### TASK GOAL
Only lines containing "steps" belong in the answer, each copied from the entries below.

### Collected data
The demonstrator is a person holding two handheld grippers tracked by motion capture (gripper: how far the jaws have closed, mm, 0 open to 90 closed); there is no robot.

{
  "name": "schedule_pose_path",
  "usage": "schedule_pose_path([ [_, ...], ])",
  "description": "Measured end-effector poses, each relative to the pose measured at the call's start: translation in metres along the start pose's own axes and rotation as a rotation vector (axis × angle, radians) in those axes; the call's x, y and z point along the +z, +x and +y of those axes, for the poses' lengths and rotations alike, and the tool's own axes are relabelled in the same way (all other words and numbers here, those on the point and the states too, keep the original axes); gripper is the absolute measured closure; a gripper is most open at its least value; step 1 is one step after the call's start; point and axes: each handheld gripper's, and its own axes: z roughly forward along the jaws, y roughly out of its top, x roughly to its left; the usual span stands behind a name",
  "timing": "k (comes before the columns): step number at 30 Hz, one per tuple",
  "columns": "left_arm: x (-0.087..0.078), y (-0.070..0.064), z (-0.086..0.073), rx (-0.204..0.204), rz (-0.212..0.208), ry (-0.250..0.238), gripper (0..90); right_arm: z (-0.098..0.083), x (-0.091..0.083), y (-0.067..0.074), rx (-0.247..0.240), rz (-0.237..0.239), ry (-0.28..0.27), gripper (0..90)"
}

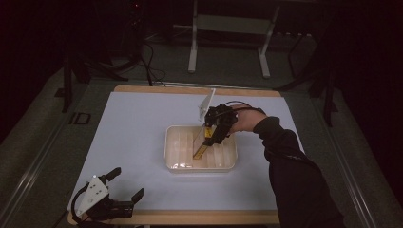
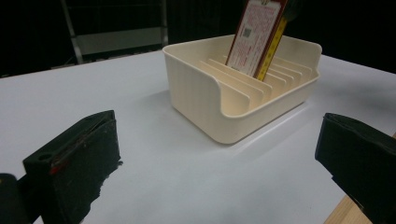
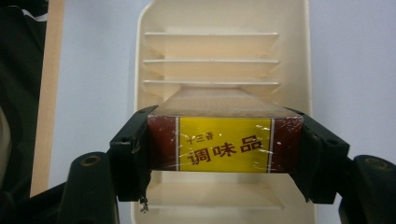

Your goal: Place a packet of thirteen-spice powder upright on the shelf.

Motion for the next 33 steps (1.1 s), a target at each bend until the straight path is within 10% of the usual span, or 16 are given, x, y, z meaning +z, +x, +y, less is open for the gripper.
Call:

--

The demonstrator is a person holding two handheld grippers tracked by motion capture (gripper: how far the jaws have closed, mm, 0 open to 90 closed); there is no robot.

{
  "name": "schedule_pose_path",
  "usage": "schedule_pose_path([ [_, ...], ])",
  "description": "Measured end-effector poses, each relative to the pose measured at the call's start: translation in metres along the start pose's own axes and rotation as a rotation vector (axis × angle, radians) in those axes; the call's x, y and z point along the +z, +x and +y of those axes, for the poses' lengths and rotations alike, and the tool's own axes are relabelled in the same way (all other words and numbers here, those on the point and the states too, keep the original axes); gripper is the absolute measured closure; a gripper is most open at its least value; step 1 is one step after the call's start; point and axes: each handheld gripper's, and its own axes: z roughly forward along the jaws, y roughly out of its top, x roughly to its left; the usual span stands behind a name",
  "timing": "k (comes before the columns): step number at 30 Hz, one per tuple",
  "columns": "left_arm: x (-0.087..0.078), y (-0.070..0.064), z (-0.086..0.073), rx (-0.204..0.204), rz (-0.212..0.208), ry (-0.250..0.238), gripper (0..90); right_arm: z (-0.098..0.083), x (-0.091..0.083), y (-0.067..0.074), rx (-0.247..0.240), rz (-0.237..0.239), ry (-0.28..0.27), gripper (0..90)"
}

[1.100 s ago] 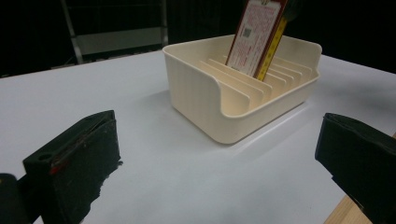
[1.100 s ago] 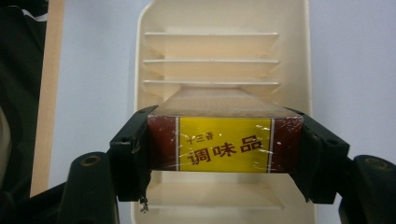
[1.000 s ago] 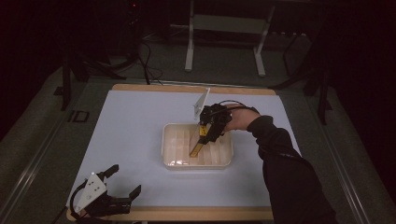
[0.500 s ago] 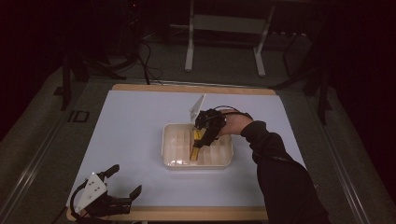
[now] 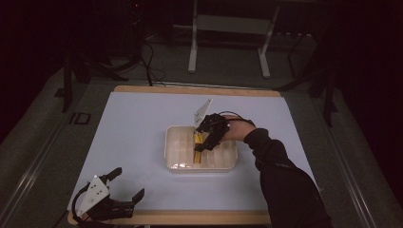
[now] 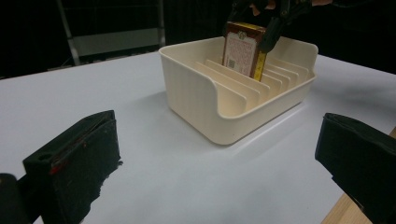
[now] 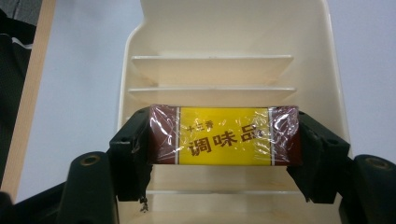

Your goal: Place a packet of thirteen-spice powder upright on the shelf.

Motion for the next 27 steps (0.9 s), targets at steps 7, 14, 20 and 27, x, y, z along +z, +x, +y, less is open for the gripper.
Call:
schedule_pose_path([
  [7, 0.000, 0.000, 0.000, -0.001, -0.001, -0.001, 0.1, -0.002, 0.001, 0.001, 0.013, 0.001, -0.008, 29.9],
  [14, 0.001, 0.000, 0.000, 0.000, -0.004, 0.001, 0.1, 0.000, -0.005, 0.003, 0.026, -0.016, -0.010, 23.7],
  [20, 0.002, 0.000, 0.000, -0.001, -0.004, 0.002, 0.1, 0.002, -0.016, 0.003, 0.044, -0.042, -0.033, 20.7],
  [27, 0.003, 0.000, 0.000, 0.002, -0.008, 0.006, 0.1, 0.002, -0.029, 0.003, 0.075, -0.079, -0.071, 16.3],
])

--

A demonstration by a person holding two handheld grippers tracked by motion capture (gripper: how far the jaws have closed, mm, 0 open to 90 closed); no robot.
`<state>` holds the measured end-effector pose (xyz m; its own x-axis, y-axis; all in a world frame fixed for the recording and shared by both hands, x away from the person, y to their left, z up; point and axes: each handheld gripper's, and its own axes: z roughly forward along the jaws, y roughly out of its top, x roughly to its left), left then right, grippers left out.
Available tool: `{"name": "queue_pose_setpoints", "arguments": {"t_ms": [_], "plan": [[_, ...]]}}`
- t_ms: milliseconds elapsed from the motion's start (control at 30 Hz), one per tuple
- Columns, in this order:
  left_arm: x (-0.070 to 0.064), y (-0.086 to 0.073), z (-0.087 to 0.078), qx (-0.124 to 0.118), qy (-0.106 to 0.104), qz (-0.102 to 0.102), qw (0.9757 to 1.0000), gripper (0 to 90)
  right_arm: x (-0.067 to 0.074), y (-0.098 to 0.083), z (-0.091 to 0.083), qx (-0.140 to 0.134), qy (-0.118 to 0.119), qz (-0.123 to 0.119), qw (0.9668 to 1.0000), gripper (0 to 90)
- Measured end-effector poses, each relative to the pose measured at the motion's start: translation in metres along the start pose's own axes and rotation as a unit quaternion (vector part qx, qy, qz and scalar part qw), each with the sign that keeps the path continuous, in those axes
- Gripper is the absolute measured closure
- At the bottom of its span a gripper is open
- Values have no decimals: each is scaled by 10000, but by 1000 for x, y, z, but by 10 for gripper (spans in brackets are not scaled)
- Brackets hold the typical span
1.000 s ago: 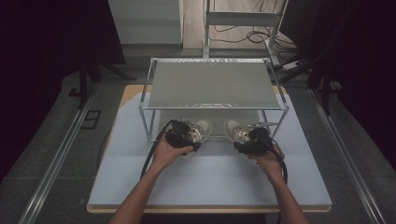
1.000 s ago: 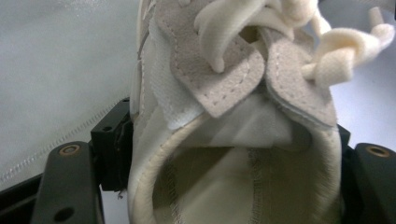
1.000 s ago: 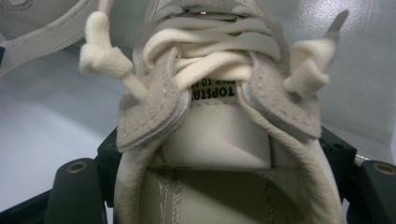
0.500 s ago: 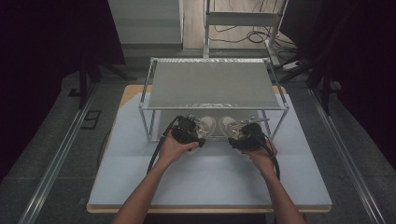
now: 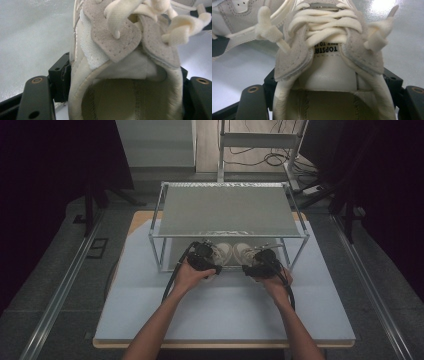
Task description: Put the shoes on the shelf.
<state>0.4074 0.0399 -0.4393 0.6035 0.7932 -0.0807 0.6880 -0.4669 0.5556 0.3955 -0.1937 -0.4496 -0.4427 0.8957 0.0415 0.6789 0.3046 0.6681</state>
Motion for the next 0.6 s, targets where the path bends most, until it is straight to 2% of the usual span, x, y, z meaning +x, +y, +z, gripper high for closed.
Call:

### ANSWER TO THE PROBLEM
Motion for the next 33 steps (1.1 s), a target at each bend until the straight path is within 10% of the usual span, or 16 are given, x, y, z meaning +z, +x, +y, less is open for the gripper.
Motion for the next 27 steps (0.9 s), targets at steps 7, 14, 20 and 27, x, y, z along +z, +x, +y, less is open for the gripper.

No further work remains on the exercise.